Install the Substratus K8s operator which will orchestrate model loading and serving:

kubectl apply -f https://raw.githubusercontent.com/substratusai/substratus/main/install/kind/manifests.yaml

Load the Llama 2 13b chat GGUF model

Create a Model resource to load the Llama 2 13b chat GGUF model

apiVersion: substratus.ai/v1
kind: Model
metadata:
  name: llama2-13b-chat-gguf
spec:
  image: substratusai/model-loader-huggingface
  params:
    name: substratusai/Llama-2-13B-chat-GGUF
    files: "model.bin"

kubectl apply -f https://raw.githubusercontent.com/substratusai/substratus/main/examples/llama2-13b-chat-gguf/base-model.yaml

The model is being downloaded from HuggingFace into your Kind cluster.

Serve the model

Create a Server resource to serve the model: embedmd:# (https://raw.githubusercontent.com/substratusai/substratus/main/examples/llama2-13b-chat-gguf/server-gpu.yaml yaml)

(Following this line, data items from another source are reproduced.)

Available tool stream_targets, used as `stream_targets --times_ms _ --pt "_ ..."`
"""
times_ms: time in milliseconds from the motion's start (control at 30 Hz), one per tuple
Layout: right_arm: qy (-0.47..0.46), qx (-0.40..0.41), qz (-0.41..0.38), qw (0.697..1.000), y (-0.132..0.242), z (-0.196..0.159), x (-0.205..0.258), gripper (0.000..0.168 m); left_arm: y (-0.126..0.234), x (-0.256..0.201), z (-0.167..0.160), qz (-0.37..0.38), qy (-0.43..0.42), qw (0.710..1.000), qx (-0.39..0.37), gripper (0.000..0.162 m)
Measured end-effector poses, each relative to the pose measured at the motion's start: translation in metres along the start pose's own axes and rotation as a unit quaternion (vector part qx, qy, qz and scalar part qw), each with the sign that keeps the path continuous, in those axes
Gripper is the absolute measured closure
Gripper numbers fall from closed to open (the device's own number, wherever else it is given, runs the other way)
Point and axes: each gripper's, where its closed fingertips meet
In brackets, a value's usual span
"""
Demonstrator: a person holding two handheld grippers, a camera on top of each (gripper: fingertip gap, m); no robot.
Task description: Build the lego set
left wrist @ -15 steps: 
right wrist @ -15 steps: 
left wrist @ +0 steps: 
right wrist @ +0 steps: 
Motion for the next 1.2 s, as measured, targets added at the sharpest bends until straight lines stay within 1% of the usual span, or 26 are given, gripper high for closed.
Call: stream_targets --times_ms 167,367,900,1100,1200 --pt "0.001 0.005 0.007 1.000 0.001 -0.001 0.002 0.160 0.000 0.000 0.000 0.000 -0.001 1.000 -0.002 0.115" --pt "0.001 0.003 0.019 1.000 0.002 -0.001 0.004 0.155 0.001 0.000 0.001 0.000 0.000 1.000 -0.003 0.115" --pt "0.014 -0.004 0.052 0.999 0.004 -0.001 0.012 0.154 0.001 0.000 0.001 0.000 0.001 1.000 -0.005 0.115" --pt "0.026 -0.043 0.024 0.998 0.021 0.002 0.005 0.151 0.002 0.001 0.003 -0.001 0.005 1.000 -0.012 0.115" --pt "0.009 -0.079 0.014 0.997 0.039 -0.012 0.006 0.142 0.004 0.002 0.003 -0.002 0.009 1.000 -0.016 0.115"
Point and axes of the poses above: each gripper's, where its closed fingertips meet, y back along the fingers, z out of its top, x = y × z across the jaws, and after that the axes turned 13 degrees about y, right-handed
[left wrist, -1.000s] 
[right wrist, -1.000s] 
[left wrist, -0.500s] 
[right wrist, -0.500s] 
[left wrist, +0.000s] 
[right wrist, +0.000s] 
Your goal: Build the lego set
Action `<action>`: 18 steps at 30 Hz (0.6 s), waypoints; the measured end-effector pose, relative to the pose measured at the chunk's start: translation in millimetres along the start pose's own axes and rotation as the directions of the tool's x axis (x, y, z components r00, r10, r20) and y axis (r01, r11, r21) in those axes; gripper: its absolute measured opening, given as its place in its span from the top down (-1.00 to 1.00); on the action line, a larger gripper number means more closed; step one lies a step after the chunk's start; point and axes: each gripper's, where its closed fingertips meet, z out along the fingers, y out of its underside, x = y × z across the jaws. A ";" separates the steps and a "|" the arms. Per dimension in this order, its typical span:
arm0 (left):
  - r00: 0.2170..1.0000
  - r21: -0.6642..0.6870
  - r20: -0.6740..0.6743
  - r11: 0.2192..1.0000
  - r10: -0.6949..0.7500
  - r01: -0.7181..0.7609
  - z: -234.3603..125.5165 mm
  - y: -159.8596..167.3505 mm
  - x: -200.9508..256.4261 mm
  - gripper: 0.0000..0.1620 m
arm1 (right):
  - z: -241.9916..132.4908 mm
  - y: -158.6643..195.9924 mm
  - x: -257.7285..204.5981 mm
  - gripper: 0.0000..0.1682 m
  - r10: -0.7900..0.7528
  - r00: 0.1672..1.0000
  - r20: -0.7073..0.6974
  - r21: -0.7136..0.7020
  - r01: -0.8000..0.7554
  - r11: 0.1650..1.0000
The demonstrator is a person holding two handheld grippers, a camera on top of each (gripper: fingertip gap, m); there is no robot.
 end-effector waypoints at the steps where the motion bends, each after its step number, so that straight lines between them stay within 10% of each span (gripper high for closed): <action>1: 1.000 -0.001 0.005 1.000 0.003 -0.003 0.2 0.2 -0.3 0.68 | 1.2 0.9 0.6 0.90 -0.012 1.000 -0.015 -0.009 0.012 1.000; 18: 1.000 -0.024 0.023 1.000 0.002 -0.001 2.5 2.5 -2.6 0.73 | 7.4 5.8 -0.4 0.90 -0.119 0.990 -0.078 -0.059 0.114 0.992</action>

apiVersion: substratus.ai/v1
kind: Server
metadata:
  name: llama2-13b-chat-gguf
spec:
  image: substratusai/model-server-llama-cpp:latest-gpu
  model:
    name: llama2-13b-chat-gguf
  params:
    n_gpu_layers: 30
  resources:
    gpu:
      count: 1

kubectl apply -f https://raw.githubusercontent.com/substratusai/substratus/main/examples/llama2-13b-chat-gguf/server-gpu.yaml

Note in my case 30 out of 42 layers loaded into GPU is the max, but you might be able to load all 42 layers into the GPU if you have more GPU memory.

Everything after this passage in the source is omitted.